How has whole genome sequencing transformed the investigation of rare disease?
The way in which rare diseases are investigated has been opened up by whole genome sequencing. We look at its impact on both clinicians and patients
Whole genome sequencing (WGS) is a technology that theoretically enables us to look at all the genes in a genome simultaneously and that has revolutionised how rare diseases are investigated.
What is WGS?
The technology that underlies WGS is massively parallel sequencing. In WGS, almost the whole genome is sequenced: some parts of the genome are more difficult to sequence so are not routinely included in a whole genome sequence.
Although the majority of the whole genome is sequenced, it is typical for only a subset of the data to be analysed based on what is considered clinically relevant to the patient. For a whistle-stop tour of WGS from sample to report, watch this short animation.
Simultaneous, not sequential, gene sequencing
Prior to the advent of massively parallel sequencing, genetic testing was costly and time consuming, with genes typically investigated sequentially, one at a time.
For clinicians, deciding which gene to test first was a challenge. Things could be straightforward if they were able to recognise the features of a genetic condition caused by a variant in a single gene; however, it was trickier if a condition was potentially caused by variants in more than one gene.
It was routine to start by testing the gene that was the most common cause for the condition, wait a few months for a result and then, if the result was negative (which it usually was!), test another gene. This process would then be repeated until a positive result was confirmed, or all avenues had been exhausted.
Patients with rare diseases commonly describe this journey towards a diagnosis as a ‘diagnostic odyssey’. Often spanning years, and sometimes decades, for many it was a journey without a destination.
While the diagnostic odyssey is by no means a thing of the past, the ability to perform rapid testing has significantly improved the ability to diagnose genetic conditions in a timely fashion. Rather than test for one condition at a time, tens, hundreds or even thousands of conditions can be tested for simultaneously.
WGS testing: A new approach
When approaching WGS-based testing, typically the clinician assesses the patient to determine which genes could be relevant to their phenotype and requests that a virtual gene panel be applied by the lab to the WGS data, focusing on the genes that are likely to be of interest.
With this agnostic approach, it is critical that the evaluation of the phenotype is undertaken by someone who is familiar with the condition, as this is a crucial step in the consideration of a variant’s pathogenicity.
Is more always better?
In a word, no. The type of test that is best – and, in the context of WGS, the scope of analysis undertaken – depends on the individual clinical case.
In some , the clinical features will suggest a particular diagnosis, so it may be more appropriate to undertake a targeted test before testing more widely. There are also some conditions that WGS will not detect that require a specialised, more targeted test.
While casting a wide net can be an effective approach, in general the more agnostic the sequencing the more genomic variants are likely to be found. The more variants found, the longer it can take to analyse them, and the more complex the analysis is.

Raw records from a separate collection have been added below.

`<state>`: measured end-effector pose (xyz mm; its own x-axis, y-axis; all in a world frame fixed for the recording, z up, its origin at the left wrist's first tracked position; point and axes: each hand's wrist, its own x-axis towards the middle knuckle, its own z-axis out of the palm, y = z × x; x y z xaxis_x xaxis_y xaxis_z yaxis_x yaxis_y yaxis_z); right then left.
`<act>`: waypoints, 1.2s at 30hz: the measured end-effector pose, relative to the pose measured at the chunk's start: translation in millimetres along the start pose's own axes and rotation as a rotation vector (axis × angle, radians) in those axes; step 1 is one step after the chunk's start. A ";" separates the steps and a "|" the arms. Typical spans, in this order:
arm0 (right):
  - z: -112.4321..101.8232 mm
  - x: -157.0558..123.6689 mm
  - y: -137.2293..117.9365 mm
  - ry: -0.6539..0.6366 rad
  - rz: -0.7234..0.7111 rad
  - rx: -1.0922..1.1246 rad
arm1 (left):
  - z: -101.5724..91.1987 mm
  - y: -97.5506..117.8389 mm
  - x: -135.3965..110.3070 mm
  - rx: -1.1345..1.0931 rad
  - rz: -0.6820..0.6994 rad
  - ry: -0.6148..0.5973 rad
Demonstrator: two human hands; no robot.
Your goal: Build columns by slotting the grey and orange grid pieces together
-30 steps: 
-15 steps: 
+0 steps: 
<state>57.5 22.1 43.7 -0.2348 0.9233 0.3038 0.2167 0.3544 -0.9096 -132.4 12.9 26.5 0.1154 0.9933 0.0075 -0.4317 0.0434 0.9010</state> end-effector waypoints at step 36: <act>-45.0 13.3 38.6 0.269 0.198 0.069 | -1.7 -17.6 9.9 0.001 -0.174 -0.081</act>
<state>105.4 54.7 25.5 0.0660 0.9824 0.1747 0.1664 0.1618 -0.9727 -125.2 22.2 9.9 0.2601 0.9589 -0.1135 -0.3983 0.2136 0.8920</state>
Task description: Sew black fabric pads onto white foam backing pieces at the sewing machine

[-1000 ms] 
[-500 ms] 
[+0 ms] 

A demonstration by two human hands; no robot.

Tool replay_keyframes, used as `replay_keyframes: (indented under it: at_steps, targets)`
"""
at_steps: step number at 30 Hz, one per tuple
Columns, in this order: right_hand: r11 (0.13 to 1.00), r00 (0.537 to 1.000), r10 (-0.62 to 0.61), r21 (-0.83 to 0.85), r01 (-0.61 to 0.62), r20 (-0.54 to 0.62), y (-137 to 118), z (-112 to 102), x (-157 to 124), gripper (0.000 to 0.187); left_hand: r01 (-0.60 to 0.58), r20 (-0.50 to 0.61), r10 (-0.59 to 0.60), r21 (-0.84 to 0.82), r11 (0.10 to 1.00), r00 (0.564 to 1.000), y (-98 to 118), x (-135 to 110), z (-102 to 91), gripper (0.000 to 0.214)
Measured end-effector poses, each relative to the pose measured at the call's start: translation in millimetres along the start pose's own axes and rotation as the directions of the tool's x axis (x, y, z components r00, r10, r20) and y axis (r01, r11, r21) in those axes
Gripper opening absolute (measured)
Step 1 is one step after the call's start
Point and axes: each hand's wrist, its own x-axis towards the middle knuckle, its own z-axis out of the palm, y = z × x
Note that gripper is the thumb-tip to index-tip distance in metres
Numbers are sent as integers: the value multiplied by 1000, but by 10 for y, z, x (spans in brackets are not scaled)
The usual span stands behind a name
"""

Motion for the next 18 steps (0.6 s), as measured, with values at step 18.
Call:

Agnostic sequencing also increases the likelihood of incidental and uncertain findings.
What does all this mean for patients?
“Patients with rare disease face huge challenges and uncertainties. Diagnosing more patients allows us to offer an explanation, an idea of prognosis, insight into potential complications, reproductive options, better support and potentially treatments.” – Clinical scientist
By testing for thousands of genes simultaneously at a relatively low cost, WGS has enabled both a shorter journey and a greater chance of a diagnosis at the end of it for an increasing number of patients with rare diseases.
It is, however, important to remember that even with today’s technology, it’s not always possible to achieve a diagnosis. But when a genomic diagnosis is available, it not only gives patients a greater understanding of their condition, it can allow them easier access to appropriate support and the ability to plan for the future.